▶ WHAT TO PRODUCE: Nothing in the entries should change; repeat them exactly.
——
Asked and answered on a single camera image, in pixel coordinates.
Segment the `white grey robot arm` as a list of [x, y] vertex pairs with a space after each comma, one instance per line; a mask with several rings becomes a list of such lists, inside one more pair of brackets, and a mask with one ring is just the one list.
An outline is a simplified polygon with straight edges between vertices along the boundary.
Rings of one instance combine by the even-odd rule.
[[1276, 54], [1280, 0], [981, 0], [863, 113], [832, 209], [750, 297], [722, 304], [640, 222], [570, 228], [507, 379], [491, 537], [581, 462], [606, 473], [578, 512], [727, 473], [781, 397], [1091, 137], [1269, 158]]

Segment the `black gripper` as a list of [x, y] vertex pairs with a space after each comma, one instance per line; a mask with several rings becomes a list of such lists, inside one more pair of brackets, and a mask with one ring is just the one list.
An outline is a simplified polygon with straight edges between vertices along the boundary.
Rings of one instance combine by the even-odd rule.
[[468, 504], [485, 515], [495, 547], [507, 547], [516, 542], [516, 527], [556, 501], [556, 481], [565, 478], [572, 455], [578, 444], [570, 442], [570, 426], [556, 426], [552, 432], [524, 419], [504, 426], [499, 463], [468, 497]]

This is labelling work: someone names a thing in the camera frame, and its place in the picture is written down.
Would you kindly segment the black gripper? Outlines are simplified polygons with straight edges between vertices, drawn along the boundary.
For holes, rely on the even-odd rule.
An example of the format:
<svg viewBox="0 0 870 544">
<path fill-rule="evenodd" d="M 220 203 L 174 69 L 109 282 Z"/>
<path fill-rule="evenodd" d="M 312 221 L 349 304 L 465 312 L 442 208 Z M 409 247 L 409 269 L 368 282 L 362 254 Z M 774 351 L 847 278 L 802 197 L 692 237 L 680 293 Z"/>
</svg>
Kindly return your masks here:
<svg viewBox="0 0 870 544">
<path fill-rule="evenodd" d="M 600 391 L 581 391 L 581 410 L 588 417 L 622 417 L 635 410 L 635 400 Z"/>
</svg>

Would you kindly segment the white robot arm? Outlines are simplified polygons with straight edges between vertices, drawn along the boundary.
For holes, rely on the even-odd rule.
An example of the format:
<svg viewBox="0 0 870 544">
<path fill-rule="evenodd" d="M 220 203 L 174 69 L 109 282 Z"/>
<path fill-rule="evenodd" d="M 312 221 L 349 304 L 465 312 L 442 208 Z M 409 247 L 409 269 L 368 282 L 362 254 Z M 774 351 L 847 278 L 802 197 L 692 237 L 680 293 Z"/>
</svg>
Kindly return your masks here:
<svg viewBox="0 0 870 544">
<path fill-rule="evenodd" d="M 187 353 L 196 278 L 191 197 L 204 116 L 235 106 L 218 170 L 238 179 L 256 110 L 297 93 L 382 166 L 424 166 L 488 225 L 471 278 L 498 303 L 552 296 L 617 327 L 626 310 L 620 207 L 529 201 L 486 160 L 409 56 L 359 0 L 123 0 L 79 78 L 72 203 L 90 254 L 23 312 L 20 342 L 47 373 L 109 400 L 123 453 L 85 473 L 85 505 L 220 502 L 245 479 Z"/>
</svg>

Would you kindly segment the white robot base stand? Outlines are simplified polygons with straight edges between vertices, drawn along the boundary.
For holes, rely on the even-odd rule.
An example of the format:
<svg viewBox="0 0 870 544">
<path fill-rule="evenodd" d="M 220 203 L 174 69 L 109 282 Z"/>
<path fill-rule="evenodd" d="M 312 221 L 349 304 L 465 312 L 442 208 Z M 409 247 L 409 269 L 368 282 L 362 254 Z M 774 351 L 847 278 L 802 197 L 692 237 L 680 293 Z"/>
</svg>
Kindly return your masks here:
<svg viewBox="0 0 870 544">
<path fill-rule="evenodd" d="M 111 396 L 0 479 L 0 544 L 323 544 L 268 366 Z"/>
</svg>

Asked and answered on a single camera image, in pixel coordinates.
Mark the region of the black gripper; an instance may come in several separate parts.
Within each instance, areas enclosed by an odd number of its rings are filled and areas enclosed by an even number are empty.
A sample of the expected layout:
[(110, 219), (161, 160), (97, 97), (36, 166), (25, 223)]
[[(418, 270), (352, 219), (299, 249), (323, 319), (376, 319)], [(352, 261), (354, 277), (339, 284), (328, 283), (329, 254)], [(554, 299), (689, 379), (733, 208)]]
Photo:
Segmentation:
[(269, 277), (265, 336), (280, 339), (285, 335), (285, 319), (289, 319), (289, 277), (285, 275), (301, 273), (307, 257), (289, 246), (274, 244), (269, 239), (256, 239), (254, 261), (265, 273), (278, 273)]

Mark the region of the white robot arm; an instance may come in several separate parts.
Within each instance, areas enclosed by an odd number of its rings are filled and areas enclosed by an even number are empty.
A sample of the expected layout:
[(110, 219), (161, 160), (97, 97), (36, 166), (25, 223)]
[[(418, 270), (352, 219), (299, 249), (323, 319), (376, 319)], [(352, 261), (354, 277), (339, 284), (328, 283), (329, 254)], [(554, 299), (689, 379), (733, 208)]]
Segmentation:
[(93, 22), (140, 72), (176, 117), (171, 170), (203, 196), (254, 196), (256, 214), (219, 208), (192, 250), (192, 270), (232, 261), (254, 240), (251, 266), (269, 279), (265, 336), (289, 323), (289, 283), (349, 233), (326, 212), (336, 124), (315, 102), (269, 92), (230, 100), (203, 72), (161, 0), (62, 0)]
——
▶ PROBLEM SOLUTION:
Asked and answered on a single camera image, in pixel coordinates.
Segment the `white grey robot arm` as a list of [x, y] vertex pairs with a space after each comma, one instance per line; a mask with several rings becomes a list of such lists, inside one more pair of brackets, and a mask with one ring is just the one list.
An outline is a simplified polygon with straight edges between vertices along the boundary.
Rings of one instance combine by the even-odd rule.
[[1276, 54], [1280, 0], [981, 0], [863, 113], [832, 209], [750, 297], [722, 304], [640, 222], [570, 228], [507, 379], [491, 537], [581, 462], [606, 473], [578, 512], [727, 473], [781, 397], [1091, 137], [1269, 158]]

Segment the `black gripper` as a list of [x, y] vertex pairs with a space after each comma, one instance per line; a mask with several rings becomes a list of such lists, inside one more pair of brackets, and a mask with one ring is just the one list.
An outline is a simplified polygon with straight edges between vertices along the boundary.
Rings of one instance combine by the even-odd rule.
[[468, 504], [485, 515], [495, 547], [507, 547], [516, 542], [516, 527], [556, 501], [556, 481], [565, 478], [572, 455], [578, 444], [570, 442], [570, 426], [556, 426], [552, 432], [524, 419], [504, 426], [499, 463], [468, 497]]

This is labelling work: someone names a thing in the camera frame, and its place in the picture is written down.
Would you kindly segment the black gripper? Outlines are simplified polygons with straight edges between vertices, drawn along the boundary.
For holes, rely on the even-odd rule.
An example of the format:
<svg viewBox="0 0 870 544">
<path fill-rule="evenodd" d="M 220 203 L 174 69 L 109 282 Z"/>
<path fill-rule="evenodd" d="M 312 221 L 349 304 L 465 312 L 442 208 Z M 409 247 L 409 269 L 368 282 L 362 254 Z M 774 351 L 847 278 L 802 197 L 692 237 L 680 293 Z"/>
</svg>
Kindly return your masks here:
<svg viewBox="0 0 870 544">
<path fill-rule="evenodd" d="M 600 391 L 581 391 L 581 410 L 588 417 L 622 417 L 635 410 L 635 400 Z"/>
</svg>

Would you kindly segment the white robot arm? Outlines are simplified polygons with straight edges between vertices, drawn along the boundary.
For holes, rely on the even-odd rule.
An example of the format:
<svg viewBox="0 0 870 544">
<path fill-rule="evenodd" d="M 220 203 L 174 69 L 109 282 Z"/>
<path fill-rule="evenodd" d="M 312 221 L 349 304 L 465 312 L 442 208 Z M 409 247 L 409 269 L 368 282 L 362 254 Z M 774 351 L 847 278 L 802 197 L 692 237 L 680 293 Z"/>
</svg>
Kindly return your masks here:
<svg viewBox="0 0 870 544">
<path fill-rule="evenodd" d="M 187 353 L 196 278 L 191 197 L 204 116 L 235 106 L 218 170 L 238 179 L 256 110 L 297 93 L 382 166 L 424 166 L 488 225 L 471 278 L 498 303 L 552 296 L 617 327 L 626 310 L 620 207 L 529 201 L 486 160 L 409 56 L 359 0 L 123 0 L 79 78 L 72 203 L 90 254 L 23 312 L 20 342 L 47 373 L 109 400 L 123 453 L 85 473 L 85 505 L 220 502 L 245 479 Z"/>
</svg>

Would you kindly segment the white robot base stand? Outlines are simplified polygons with straight edges between vertices, drawn along the boundary.
For holes, rely on the even-odd rule.
An example of the format:
<svg viewBox="0 0 870 544">
<path fill-rule="evenodd" d="M 220 203 L 174 69 L 109 282 Z"/>
<path fill-rule="evenodd" d="M 312 221 L 349 304 L 465 312 L 442 208 Z M 409 247 L 409 269 L 368 282 L 362 254 Z M 774 351 L 847 278 L 802 197 L 692 237 L 680 293 Z"/>
</svg>
Kindly return your masks here:
<svg viewBox="0 0 870 544">
<path fill-rule="evenodd" d="M 111 396 L 0 479 L 0 544 L 323 544 L 268 366 Z"/>
</svg>

Asked and answered on a single camera image, in pixel coordinates.
Mark the region of the black gripper; an instance may come in several separate parts.
Within each instance, areas enclosed by an odd number of its rings are filled and areas enclosed by an even number are empty.
A sample of the expected layout:
[(110, 219), (161, 160), (97, 97), (36, 166), (25, 223)]
[[(418, 270), (352, 219), (299, 249), (323, 319), (376, 319)], [(352, 261), (354, 277), (339, 284), (328, 283), (329, 254)], [(554, 299), (689, 379), (733, 208)]]
Photo:
Segmentation:
[(269, 277), (265, 336), (280, 339), (285, 335), (285, 319), (289, 319), (289, 277), (285, 275), (301, 273), (307, 257), (289, 246), (274, 244), (269, 239), (256, 239), (254, 261), (265, 273), (278, 273)]

Mark the region of the white robot arm; an instance may come in several separate parts.
Within each instance, areas enclosed by an odd number of its rings are filled and areas enclosed by an even number are empty.
A sample of the expected layout:
[(110, 219), (161, 160), (97, 97), (36, 166), (25, 223)]
[[(418, 270), (352, 219), (299, 249), (323, 319), (376, 319)], [(352, 261), (354, 277), (339, 284), (328, 283), (329, 254)], [(554, 299), (689, 379), (733, 208)]]
Segmentation:
[(93, 22), (140, 72), (176, 117), (171, 170), (203, 196), (254, 196), (256, 214), (219, 208), (192, 250), (192, 270), (232, 261), (254, 240), (251, 266), (269, 279), (265, 336), (289, 323), (289, 283), (349, 233), (326, 212), (336, 124), (315, 102), (269, 92), (230, 100), (203, 72), (161, 0), (62, 0)]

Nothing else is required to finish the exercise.